**Instructions to follow**
Set down every line of the data, unchanged and complete.
:: Supplied material
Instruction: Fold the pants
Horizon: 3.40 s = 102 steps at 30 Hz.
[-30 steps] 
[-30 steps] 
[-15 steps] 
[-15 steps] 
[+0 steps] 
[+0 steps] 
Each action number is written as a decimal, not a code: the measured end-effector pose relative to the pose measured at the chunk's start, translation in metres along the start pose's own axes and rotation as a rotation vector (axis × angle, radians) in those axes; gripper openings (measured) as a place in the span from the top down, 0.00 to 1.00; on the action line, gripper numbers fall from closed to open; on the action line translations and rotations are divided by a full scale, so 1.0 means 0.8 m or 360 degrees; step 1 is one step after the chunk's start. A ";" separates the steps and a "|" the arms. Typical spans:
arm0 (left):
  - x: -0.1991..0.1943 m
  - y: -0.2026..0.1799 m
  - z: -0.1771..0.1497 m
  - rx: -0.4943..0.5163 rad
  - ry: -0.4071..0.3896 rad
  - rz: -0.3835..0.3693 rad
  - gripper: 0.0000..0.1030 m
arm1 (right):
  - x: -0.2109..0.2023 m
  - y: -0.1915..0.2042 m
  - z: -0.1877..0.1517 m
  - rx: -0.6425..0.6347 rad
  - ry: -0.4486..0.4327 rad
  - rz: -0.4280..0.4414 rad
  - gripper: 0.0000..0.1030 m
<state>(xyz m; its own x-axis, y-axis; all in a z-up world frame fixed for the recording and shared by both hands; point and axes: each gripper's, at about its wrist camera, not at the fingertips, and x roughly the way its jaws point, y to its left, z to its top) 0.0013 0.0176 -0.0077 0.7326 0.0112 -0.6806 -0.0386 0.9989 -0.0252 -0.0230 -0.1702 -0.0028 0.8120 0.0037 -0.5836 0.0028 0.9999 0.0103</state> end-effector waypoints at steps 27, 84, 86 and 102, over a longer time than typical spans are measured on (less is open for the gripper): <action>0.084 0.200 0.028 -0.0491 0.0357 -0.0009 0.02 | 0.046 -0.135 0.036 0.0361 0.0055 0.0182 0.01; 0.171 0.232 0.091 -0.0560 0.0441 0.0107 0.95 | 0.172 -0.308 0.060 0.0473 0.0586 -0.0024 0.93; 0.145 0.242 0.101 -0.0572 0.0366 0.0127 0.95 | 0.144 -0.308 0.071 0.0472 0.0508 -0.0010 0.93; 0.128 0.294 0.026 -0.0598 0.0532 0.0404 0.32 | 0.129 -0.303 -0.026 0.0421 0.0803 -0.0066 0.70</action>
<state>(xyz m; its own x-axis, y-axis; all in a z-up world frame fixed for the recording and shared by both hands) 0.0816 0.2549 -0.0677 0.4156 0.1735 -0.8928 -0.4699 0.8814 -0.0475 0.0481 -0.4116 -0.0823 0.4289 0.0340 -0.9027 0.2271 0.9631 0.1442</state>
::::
**Task result**
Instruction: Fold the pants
Horizon: 3.40 s = 102 steps at 30 Hz.
[-30 steps] 
[-30 steps] 
[-15 steps] 
[-15 steps] 
[+0 steps] 
[+0 steps] 
Each action number is written as a decimal, not a code: the measured end-effector pose relative to the pose measured at the chunk's start, translation in metres along the start pose's own axes and rotation as a rotation vector (axis × angle, radians) in those axes; gripper openings (measured) as a place in the span from the top down, 0.00 to 1.00; on the action line, gripper numbers fall from closed to open; on the action line translations and rotations are divided by a full scale, so 1.0 means 0.8 m or 360 degrees; step 1 is one step after the chunk's start. A ";" separates the steps and a "|" the arms. Typical spans:
arm0 (left):
  - x: -0.1991..0.1943 m
  - y: -0.2026..0.1799 m
  - z: -0.1771..0.1497 m
  - rx: -0.4943..0.5163 rad
  - ry: -0.4071..0.3896 rad
  - rz: -0.3835..0.3693 rad
  - gripper: 0.0000..0.1030 m
arm1 (right):
  - x: -0.2109..0.2023 m
  - y: -0.1915..0.2042 m
  - z: -0.1877..0.1517 m
  - rx: -0.6425..0.6347 rad
  - ry: -0.4486..0.4327 rad
  - rz: -0.4280..0.4414 rad
  - gripper: 0.0000..0.1030 m
<state>(xyz m; its own x-axis, y-axis; all in a z-up world frame fixed for the recording and shared by both hands; point and axes: each gripper's, at about its wrist camera, not at the fingertips, and x roughly the way its jaws point, y to its left, z to its top) 0.0013 0.0176 -0.0077 0.7326 0.0112 -0.6806 -0.0386 0.9989 -0.0252 -0.0230 -0.1702 -0.0028 0.8120 0.0037 -0.5836 0.0028 0.9999 0.0103</state> end-effector waypoints at steps 27, 84, 86 and 102, over a longer time than typical spans are measured on (less is open for the gripper): <action>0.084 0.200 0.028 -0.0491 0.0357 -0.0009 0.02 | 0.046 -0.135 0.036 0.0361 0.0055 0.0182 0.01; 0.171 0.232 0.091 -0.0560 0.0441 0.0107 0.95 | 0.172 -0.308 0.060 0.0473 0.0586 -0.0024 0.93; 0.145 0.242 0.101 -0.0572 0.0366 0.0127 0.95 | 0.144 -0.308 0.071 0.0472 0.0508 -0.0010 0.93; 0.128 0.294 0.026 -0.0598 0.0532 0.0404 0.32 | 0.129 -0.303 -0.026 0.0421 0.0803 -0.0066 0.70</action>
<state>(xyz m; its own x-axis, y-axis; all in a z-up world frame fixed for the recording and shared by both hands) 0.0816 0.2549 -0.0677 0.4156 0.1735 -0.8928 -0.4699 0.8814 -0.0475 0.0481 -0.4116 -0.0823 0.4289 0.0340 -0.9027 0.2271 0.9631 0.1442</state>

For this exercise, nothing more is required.